Where is Revenge ? (3dfx related)

One question about the 2 Rampage/2 SAGE setup would be: which SAGEs are connected to which Rampages? Unless the Rampage was designed specifically to accept input from 2 SAGE chips, the only way 2 SAGEs would give a performance increase over just 1 would be in an AFR setup.
 
Colourless said:
Assumption would be "execute 2 long shaders in parallel" i.e. each chip processes different vertices. Of course, I don't know any specifics about it.

But would that not limit the shader length to one supported by a single SAGE? In other words, if a single SAGE supported the maximum shader length of 96 instructions, would the dual configuration not be limited to the same number maximum number of instructions? In other words, while I definitely see how adding a second SAGE would increase VS performance, I am somewhat at the loss at how it would specifically benefit the execution of long shaders.
 
Most GPUs seem to be designed so that both T&L and setup run at full speed with 1 vertex/tri transformed by a 4 instruction shaders. Longer shaders and you'll be T&L limited. Even with a realy good mesh with 0.5 vertex/tri, you'd still be T&L limited with a 8 instruction shader.

That's a rather short shader. 4 instructions is enough for one matrix*vector operation. Do some matrix palette skinning, morphing and/or per vertex lightning, and you'll do far more instructions than that. And then there's plenty of time in the setup engine.

Same goes with the sage/rampage bus. If you're running "advanced" shaders (that don't realy need to be all that advanced), then you're not pushing so many vertices over that bus, so there are time left for two sages to push data.

There *could* be one shared bus. When a sage finishes a vertex, it sends it to both rampages simultaneously on one bus. When the other sage finishes its vertex, it does the same thing, over the same bus. The sages would need some extra connection to keep in sync so they know when they can send data.

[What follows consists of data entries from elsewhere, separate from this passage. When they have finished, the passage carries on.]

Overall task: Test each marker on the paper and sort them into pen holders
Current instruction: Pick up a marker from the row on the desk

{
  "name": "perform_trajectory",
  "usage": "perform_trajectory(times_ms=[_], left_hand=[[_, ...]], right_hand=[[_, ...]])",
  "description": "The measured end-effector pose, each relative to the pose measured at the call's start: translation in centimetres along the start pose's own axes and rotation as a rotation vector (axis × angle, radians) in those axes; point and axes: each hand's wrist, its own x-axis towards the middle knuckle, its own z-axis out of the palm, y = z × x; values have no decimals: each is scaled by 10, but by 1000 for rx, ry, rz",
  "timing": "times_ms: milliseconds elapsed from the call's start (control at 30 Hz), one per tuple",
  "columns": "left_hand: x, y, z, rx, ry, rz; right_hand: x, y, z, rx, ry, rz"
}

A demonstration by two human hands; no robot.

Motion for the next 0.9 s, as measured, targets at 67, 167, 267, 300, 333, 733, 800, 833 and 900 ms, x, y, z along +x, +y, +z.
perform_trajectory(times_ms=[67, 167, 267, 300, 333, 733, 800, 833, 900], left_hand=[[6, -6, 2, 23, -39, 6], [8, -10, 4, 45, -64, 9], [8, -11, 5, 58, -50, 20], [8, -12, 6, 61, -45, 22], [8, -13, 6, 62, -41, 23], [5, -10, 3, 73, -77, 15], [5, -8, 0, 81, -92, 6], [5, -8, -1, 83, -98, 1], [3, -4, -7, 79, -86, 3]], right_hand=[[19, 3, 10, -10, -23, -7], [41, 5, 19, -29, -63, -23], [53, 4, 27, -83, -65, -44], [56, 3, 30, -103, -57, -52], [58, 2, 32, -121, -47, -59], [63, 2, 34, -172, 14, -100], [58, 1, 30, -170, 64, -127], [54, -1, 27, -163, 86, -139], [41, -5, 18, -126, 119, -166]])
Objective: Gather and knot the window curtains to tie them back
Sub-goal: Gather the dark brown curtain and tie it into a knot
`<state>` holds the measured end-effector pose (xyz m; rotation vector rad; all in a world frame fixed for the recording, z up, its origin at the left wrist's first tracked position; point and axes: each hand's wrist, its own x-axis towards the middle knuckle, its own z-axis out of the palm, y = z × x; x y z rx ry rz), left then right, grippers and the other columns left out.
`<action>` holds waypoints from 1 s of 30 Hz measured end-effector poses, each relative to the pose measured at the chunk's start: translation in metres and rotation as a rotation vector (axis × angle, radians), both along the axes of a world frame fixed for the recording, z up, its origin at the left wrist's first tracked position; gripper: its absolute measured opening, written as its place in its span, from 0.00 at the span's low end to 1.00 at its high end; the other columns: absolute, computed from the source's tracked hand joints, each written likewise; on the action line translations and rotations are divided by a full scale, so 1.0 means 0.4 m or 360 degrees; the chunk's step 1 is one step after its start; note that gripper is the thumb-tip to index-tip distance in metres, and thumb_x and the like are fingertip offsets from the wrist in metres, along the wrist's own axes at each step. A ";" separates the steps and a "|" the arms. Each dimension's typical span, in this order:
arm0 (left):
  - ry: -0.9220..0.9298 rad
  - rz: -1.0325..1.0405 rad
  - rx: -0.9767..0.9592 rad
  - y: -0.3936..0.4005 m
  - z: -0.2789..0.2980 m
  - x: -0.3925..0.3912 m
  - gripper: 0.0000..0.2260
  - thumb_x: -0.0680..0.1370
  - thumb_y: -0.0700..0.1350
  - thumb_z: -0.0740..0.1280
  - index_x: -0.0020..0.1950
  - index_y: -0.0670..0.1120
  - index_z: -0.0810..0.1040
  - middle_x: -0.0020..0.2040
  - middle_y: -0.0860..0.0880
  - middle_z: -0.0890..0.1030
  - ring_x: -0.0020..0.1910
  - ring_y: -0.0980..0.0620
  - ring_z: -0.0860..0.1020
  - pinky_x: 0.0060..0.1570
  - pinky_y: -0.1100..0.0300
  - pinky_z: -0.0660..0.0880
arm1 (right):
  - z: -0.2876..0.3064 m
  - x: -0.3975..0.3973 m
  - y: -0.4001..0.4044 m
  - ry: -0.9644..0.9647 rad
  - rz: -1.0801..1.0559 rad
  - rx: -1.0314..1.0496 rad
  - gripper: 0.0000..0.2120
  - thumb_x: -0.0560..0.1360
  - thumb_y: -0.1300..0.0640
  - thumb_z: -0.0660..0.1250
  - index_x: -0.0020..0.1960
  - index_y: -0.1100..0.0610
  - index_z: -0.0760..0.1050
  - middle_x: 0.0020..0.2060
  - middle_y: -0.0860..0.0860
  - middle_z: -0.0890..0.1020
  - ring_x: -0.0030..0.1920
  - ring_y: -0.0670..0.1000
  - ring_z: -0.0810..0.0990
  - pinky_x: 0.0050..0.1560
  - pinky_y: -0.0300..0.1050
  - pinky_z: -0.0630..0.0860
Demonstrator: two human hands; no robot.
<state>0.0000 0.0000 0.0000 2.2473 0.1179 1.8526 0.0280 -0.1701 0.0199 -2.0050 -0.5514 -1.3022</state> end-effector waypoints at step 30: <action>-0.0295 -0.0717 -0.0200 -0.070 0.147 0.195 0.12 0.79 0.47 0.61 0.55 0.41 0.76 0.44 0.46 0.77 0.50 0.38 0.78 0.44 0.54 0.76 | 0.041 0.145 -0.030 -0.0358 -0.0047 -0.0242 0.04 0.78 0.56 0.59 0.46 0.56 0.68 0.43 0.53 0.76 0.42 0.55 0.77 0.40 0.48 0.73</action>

If you run 4-instruction shaders on such a setup. There will of course be stalls that drag down the performance to single rampage levels. But in such a situation you wouldn't likely be limited by T&L anyway.


Geeforcer:
It wouldn't make it possible to run longer shaders. But "long" shaders would get higher throughput.
 
How would such a setup handle clipping? You can't clip on a per vertex basis; you need triangles, so I think you'd need to move clipping onto the rampage chips, which would require a redesign of both chips. You'd also have problems with caching transformed vertices.

Of course, you send alternate triangles to alternate Sage chips, instead of alternate vertices. But then you'd have problems with tri strips etc sharing vertices between triangles...
 
Are you sure that clipping wasn't already done in rampage. That seems like the most natural place to put it. Closer to setup than T&L.

Vertices could be cached at the sage that transformed it. The master sage can have a list with the vertex indices that the slave sage has in it's cache, so it knows if it can tell the slave to send it.
Notice you only need to duplicate a small list of vertex indices, not the whole cache.
 
Basic: Excellent speculation :) And thanks for explaining how two SAGEs could increase performance!

People, that should teach you not to make assumptions about what would or wouldn't be beneficial! Don't just assume it'd take 1,000 + instructions to slow a Shader down. :p
 
People, that should teach you not to make assumptions about what would or wouldn't be beneficial! Don't just assume it'd take 1,000 + instructions to slow a Shader down.

I expected a reasonable explanation from you two and not Basic in fact heh.

When IHV's design architectures, they are fully aware of the advantages/disadvantages or each approach. I'm still expecting to see some sound proof, notion or even indication that there was to be a high end Spectre for the PC graphics market, that would have exceeded the 2x1 rampage/sage config@500$.

The keypoint there, is wether the marked hypothetical benefit is in straight analogy of the final cost - in extension street price - with the addition of an extra geometry processor and all the necessary architectural modifications to host it. More simple: you add another geometry unit and add another 100$ f.e. to final price. Would the added cost have had any analog benefit to the added cost for the projected lifespan of the card and the games that were or where to be released on shelves soon? The first ever true entirely T&L optimized game is UT2003. Up to that the vast majority was CPU bound or fillrate limited. For that 1600MPps/MTps was more than enough.

I saw Colourless on page3 stating soundly, that there were never plans for higher than 2+1 configs. SageII of course was a different chapter of it's own; nonetheless it was to be twice as powerful as the initial Sage anyway.
 
Well, I dunno, maybe I misunderstood - perhaps the 2x2 boards were to be samples only, with 2x1 being the max production?

Ah, well, all I know is, 2x2's do exist... :-?